NSO Group’s Pegasus spyware, which exploited novel vulnerabilities in both Android and iOS devices to grant attackers full access, has been mired in controversy for over a year now. A new report from an Israeli business newspaper could, if factual, even further escalate the situation. The report claims that Israeli police used the Pegasus spyware on the country’s citizens, including opponents of then-president Benjamin Netanyahu and a number of other targets not under suspicion of a crime.
The Pegasus spyware controversy has thus far been about NSO Group’s failure to follow its own policies in vetting the foreign government agencies it sells these potent capabilities to. A domestic spying scandal would be a new level of malfeasance, and would solidify what were previously murky ties between the government and the spyware manufacturer.
Israeli police accused of tracking political dissidents with Pegasus spyware
The report comes from Calcalist, a Hebrew-language daily business newspaper widely circulated in Israel, and cites anonymous government and NSO Group sources. It follows on the heels of another report published by the paper claiming that the Israeli police are also hiring unaccountable private IT contractors to extrajudicially hack into and spy on domestic targets not being investigated for crimes, using methods unrelated to the Pegasus spyware.
The report on the Israeli police involvement with NSO Group claims that Pegasus spyware was deployed against government critics and opponents during the anti-government protests of 2020 that were spurred on by the Covid-19 situation. Protests against Israel’s severe lockdown measures have continued through 2021, sometimes meeting with accusations of violence and excessive force by the Israeli police. The report claims that some protest organizers had their phones infected by the Pegasus spyware by the Netanyahu government in 2020 to keep tabs on them, with the operation conducted without court order or judicial supervision. The Israeli police special operations cyber unit (SIGINT), whose actions are kept confidential by law, reportedly conducted the operation.
In addition to the domestic surveillance of anti-Netanyahu groups, the report claims that ultra-Orthodox activists protesting the annual Jerusalem pride parade had the Pegasus spyware installed on their phones after the murder of a teenage girl at the 2015 event.
Pegasus spyware also appears to have been used in this surreptitious way in a variety of investigations in which the subject had not been served with a search warrant and was not being properly overseen by a court. There is evidence that subjects thought to be connected to an investigation, but not a suspect in it, were phished as part of broad extrajudicial intelligence-gathering operations.
The report cites some specific examples of these warrantless searches and fishing expeditions: the investigation of a sitting mayor accused of bribery, a corruption investigation of a senior politician, at least two murder cases, and a “revenge porn” case that involved intimate photos being put online. In some cases, evidence obtained illegally via Pegasus spyware was later “whitewashed” by having a court issue a specific search warrant to physically obtain it.
Direct ties between Israel government and Pegasus spyware deepen
Israeli police apparently acquired the Pegasus spyware in late 2013, not long after the product became generally available to the world, and began using it for domestic surveillance in 2015. The government has long required NSO Group to receive its approval to sell to all foreign sources, but was not known to use it in a domestic capacity prior to this report.
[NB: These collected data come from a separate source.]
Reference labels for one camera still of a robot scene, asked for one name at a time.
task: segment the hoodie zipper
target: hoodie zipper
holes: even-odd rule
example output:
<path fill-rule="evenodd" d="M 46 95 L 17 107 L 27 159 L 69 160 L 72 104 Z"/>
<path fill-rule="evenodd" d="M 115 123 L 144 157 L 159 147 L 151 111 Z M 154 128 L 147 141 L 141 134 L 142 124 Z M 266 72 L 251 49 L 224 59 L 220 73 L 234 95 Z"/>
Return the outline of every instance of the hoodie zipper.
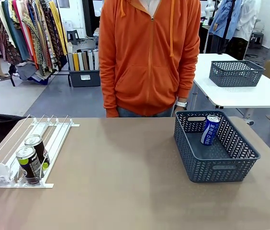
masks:
<path fill-rule="evenodd" d="M 154 36 L 154 16 L 156 14 L 156 12 L 158 11 L 158 8 L 161 4 L 162 0 L 159 1 L 159 4 L 154 12 L 154 15 L 151 17 L 151 37 L 150 37 L 150 45 L 149 45 L 149 55 L 148 55 L 148 93 L 147 93 L 147 97 L 146 97 L 146 103 L 148 104 L 149 102 L 149 97 L 150 97 L 150 81 L 151 81 L 151 75 L 152 75 L 152 48 L 153 48 L 153 36 Z M 131 2 L 131 5 L 133 5 L 135 8 L 147 13 L 149 16 L 150 14 L 142 7 L 142 5 L 138 5 L 135 2 Z M 146 111 L 147 111 L 147 106 L 145 106 L 145 110 L 144 110 L 144 115 L 146 115 Z"/>
<path fill-rule="evenodd" d="M 151 82 L 151 75 L 152 75 L 152 51 L 153 51 L 153 34 L 154 34 L 154 17 L 151 17 L 151 37 L 150 37 L 150 45 L 149 45 L 149 55 L 148 55 L 148 92 L 146 95 L 146 104 L 149 102 L 150 97 L 150 82 Z M 147 105 L 145 106 L 144 114 L 146 115 Z"/>

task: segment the can dispenser rack
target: can dispenser rack
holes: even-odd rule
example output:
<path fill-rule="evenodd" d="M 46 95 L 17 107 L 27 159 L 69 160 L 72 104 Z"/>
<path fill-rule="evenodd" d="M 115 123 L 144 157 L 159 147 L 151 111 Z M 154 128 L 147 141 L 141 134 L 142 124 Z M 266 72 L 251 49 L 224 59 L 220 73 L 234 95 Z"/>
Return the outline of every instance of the can dispenser rack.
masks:
<path fill-rule="evenodd" d="M 28 119 L 30 119 L 29 118 L 30 116 L 31 115 L 28 115 L 21 122 L 18 128 L 0 147 L 0 153 L 3 151 L 2 150 L 3 147 L 10 141 L 10 139 L 14 137 L 15 133 L 19 130 L 19 128 L 22 127 Z M 42 118 L 35 118 L 35 117 L 33 118 L 32 123 L 28 125 L 27 129 L 24 131 L 24 133 L 21 135 L 18 141 L 13 145 L 10 151 L 7 152 L 4 158 L 0 161 L 0 188 L 53 188 L 54 184 L 47 183 L 48 176 L 53 168 L 53 165 L 55 164 L 55 160 L 69 133 L 69 130 L 71 129 L 71 127 L 79 127 L 79 124 L 73 123 L 73 120 L 70 116 L 66 116 L 63 119 L 64 119 L 63 122 L 60 122 L 59 120 L 62 119 L 61 118 L 59 119 L 54 115 L 52 115 L 51 117 L 44 115 Z M 45 132 L 49 127 L 50 130 L 48 134 L 45 134 Z M 44 143 L 46 143 L 45 149 L 47 150 L 47 154 L 50 159 L 49 167 L 43 170 L 44 176 L 41 177 L 40 175 L 41 178 L 40 183 L 34 186 L 27 183 L 15 154 L 20 147 L 24 146 L 24 140 L 26 139 L 26 137 L 33 134 L 38 134 L 43 138 Z"/>

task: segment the orange hoodie
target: orange hoodie
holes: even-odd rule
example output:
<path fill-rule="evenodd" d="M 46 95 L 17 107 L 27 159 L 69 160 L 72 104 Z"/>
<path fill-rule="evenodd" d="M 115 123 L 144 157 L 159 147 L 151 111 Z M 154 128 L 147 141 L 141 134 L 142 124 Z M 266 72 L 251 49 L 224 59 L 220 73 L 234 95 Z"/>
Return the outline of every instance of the orange hoodie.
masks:
<path fill-rule="evenodd" d="M 105 0 L 99 62 L 104 108 L 151 116 L 186 98 L 199 54 L 199 0 L 161 0 L 153 17 L 139 0 Z"/>

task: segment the white plastic divider
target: white plastic divider
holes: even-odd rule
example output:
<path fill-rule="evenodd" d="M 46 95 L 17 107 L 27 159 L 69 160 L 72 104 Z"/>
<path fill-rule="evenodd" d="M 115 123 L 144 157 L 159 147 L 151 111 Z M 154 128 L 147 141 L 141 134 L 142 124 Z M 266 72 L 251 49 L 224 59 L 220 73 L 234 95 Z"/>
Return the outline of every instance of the white plastic divider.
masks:
<path fill-rule="evenodd" d="M 48 178 L 48 176 L 49 176 L 49 174 L 54 166 L 54 163 L 56 161 L 58 153 L 59 153 L 59 151 L 64 143 L 64 140 L 66 139 L 66 137 L 68 135 L 70 128 L 71 127 L 79 127 L 79 125 L 74 124 L 72 121 L 72 118 L 69 116 L 66 116 L 65 120 L 62 123 L 59 122 L 58 118 L 56 118 L 55 123 L 52 123 L 51 119 L 53 118 L 53 116 L 51 118 L 47 118 L 46 122 L 41 122 L 43 118 L 44 118 L 44 116 L 39 121 L 37 121 L 37 119 L 34 118 L 33 122 L 28 126 L 28 128 L 24 131 L 24 133 L 19 138 L 19 139 L 22 139 L 22 137 L 25 135 L 25 133 L 27 132 L 27 130 L 29 129 L 30 126 L 33 126 L 33 128 L 26 135 L 27 137 L 32 135 L 32 134 L 38 134 L 38 135 L 42 136 L 48 127 L 56 126 L 53 134 L 50 136 L 50 139 L 49 139 L 47 145 L 45 146 L 45 149 L 47 150 L 47 155 L 49 156 L 50 165 L 46 170 L 44 170 L 44 176 L 40 180 L 40 184 L 35 185 L 35 186 L 31 186 L 31 185 L 26 183 L 26 178 L 23 176 L 21 178 L 19 178 L 17 182 L 15 181 L 15 179 L 14 179 L 15 176 L 17 174 L 19 175 L 19 171 L 21 170 L 21 167 L 16 159 L 15 152 L 10 156 L 10 158 L 8 159 L 6 164 L 3 164 L 4 160 L 7 158 L 7 156 L 11 152 L 11 150 L 14 149 L 14 147 L 18 144 L 19 141 L 17 141 L 16 144 L 11 148 L 11 150 L 6 154 L 4 159 L 0 161 L 0 188 L 53 188 L 54 184 L 46 184 L 47 178 Z M 15 130 L 15 132 L 12 134 L 12 136 L 15 135 L 16 131 L 18 131 L 20 126 Z M 44 141 L 48 138 L 48 136 L 50 135 L 50 132 L 44 138 Z M 19 144 L 17 149 L 19 149 L 22 146 L 24 146 L 24 141 L 22 141 Z"/>

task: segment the gray plastic basket
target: gray plastic basket
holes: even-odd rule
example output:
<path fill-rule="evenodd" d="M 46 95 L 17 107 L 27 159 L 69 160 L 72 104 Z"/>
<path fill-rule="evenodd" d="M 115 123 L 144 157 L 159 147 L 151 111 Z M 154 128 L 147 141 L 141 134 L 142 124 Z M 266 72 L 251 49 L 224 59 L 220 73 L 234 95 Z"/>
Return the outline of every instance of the gray plastic basket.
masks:
<path fill-rule="evenodd" d="M 211 146 L 200 142 L 204 118 L 208 115 L 221 118 Z M 260 158 L 259 153 L 219 110 L 177 112 L 174 138 L 192 182 L 242 181 Z"/>
<path fill-rule="evenodd" d="M 264 70 L 251 61 L 212 61 L 210 79 L 219 87 L 254 87 Z"/>

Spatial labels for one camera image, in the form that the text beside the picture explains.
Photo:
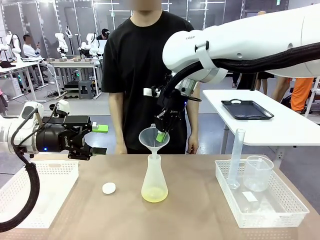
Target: green object
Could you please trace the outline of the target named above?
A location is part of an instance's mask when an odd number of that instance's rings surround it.
[[[92,132],[107,134],[108,130],[109,130],[109,126],[108,125],[100,125],[99,124],[97,129],[92,129]]]
[[[156,136],[156,140],[159,143],[162,143],[165,139],[166,133],[165,132],[158,132],[158,135]]]

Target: black t-shirt
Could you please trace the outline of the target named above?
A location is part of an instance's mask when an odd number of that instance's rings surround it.
[[[122,131],[127,148],[146,149],[139,142],[139,134],[161,112],[157,98],[144,96],[144,88],[162,86],[171,73],[162,60],[165,43],[174,33],[193,29],[188,21],[163,11],[151,26],[139,27],[127,19],[109,36],[103,55],[102,91],[124,93]],[[167,148],[186,147],[185,113],[181,117],[170,132]]]

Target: yellow liquid
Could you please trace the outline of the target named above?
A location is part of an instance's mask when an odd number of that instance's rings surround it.
[[[150,203],[158,203],[166,199],[168,191],[160,187],[150,187],[141,191],[144,200]]]

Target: funnel
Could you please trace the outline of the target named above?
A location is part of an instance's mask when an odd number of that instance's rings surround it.
[[[166,133],[162,142],[157,141],[158,129],[156,125],[151,124],[151,127],[146,128],[139,134],[139,141],[152,152],[152,158],[157,158],[157,152],[168,144],[170,140],[169,133]]]

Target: black tray
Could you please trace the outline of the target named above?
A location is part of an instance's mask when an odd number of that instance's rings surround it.
[[[254,101],[241,101],[232,99],[221,101],[225,109],[237,120],[269,120],[274,117]]]

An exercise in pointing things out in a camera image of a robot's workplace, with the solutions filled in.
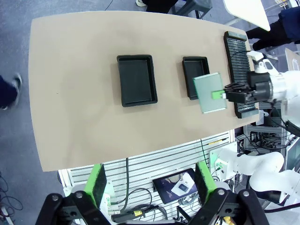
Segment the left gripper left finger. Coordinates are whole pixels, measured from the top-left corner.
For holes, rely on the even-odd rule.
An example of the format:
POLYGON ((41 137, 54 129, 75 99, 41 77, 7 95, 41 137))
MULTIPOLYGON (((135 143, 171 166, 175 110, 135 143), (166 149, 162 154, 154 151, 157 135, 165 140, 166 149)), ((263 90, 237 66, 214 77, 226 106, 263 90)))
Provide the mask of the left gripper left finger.
POLYGON ((70 225, 75 219, 82 219, 87 225, 109 225, 109 220, 99 208, 106 184, 104 166, 94 165, 84 190, 67 197, 51 193, 45 198, 36 224, 70 225))

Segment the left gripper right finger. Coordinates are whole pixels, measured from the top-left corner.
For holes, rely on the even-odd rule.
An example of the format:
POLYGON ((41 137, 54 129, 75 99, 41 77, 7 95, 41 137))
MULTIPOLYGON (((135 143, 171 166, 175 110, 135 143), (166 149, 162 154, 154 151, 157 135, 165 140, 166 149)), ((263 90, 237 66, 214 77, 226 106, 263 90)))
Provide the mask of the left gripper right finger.
POLYGON ((243 189, 239 193, 217 187, 205 162, 195 164, 194 183, 201 208, 188 220, 189 225, 215 225, 230 219, 234 225, 268 225, 269 222, 256 193, 243 189))

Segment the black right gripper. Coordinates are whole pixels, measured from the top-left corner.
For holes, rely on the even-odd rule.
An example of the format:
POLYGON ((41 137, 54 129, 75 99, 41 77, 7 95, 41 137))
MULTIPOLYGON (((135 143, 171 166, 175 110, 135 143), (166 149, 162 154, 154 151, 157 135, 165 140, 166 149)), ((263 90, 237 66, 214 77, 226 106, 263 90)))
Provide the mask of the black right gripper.
POLYGON ((247 74, 248 83, 233 82, 224 87, 224 90, 211 92, 213 100, 227 99, 229 102, 245 104, 248 101, 251 89, 251 98, 255 102, 269 101, 273 95, 270 74, 250 71, 247 74))

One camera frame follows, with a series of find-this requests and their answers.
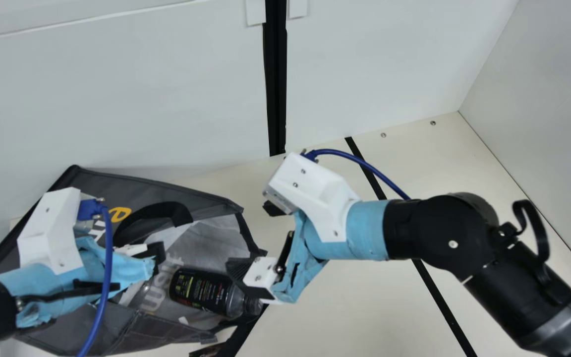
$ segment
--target can label
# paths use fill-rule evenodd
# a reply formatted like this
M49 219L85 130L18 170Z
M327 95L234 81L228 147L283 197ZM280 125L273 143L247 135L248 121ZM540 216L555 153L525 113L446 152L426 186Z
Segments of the can label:
M180 269L173 276L169 293L172 300L183 305L225 315L228 289L225 276Z

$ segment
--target screw
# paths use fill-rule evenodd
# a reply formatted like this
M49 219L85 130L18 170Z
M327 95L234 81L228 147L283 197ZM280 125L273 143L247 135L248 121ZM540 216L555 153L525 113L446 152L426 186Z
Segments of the screw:
M25 307L25 305L23 304L23 301L21 301L20 299L16 299L16 301L14 302L14 304L16 305L16 310L19 312L23 311L23 308Z

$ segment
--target blue connector
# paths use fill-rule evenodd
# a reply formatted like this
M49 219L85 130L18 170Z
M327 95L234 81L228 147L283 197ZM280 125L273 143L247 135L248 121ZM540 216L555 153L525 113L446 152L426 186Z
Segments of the blue connector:
M79 205L79 213L76 219L78 221L89 221L93 219L95 215L102 215L103 207L104 205L95 199L85 199L81 201L81 205Z

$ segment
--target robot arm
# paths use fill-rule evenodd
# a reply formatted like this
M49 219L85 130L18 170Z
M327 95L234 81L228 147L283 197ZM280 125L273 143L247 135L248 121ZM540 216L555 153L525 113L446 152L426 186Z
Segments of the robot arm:
M43 195L17 239L20 267L0 274L0 340L50 323L87 303L98 302L101 311L107 298L152 276L152 258L133 258L120 248L114 251L110 233L106 234L109 248L101 248L87 235L100 213L109 221L101 202L73 187ZM102 318L102 311L97 314ZM91 346L93 338L88 340Z
M519 347L571 357L571 288L545 264L548 240L529 201L514 203L521 231L500 225L489 203L469 193L363 202L342 177L297 154L287 156L264 195L296 226L280 258L229 260L247 294L296 302L331 259L419 258L453 273ZM524 212L537 254L517 239Z

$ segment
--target yellow logo
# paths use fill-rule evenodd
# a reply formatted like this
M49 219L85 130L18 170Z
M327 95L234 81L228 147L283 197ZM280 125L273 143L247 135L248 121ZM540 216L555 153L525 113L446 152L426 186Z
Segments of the yellow logo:
M123 219L127 218L128 215L131 214L131 208L127 207L115 207L109 210L109 213L112 213L112 223L118 223Z
NSO Group has previously claimed that the software will not work on devices with certain regional codes, including those with Israeli numbers.
The report claims that domestic use of Pegasus spyware was kept quiet for years by confining it exclusively to SIGINT, which would sometimes pass evidence acquired with it on to other Israeli law enforcement arms without telling them where it came from. The Israel Competition Authority, the Tax Authority, and the Department of Internal Police Investigations may have all received evidence of this sort that was not acquired legally and may not have been aware that Pegasus spyware was used to obtain it without a court order.
This relationship also means that the private citizens working for NSO Group may have had highly privileged access to Israeli police computer systems, allowing them to view confidential and secret information in the course of their routine technical support duties.
Israeli police issued a statement in response to the report categorically denying that Pegasus spyware had ever been used in an illegal way, but refusing to comment on “the tools they use.” NSO Group also issued a statement refusing to address its specific clients and reiterating its stated policies about sales restrictions, which prior reports such as the Pegasus Project have thrown into question.
Israel law does allow Shin Bet, the domestic intelligence agency, to hack phones without court orders but only in cases of terrorist attacks that involve Palestinians, Israeli-Arabs or Israeli-Jews. These investigations must first receive approval from a senior Shin Bet official or an attorney general’s office before proceeding. Digital domestic spying is not supposed to occur outside of these narrow circumstances.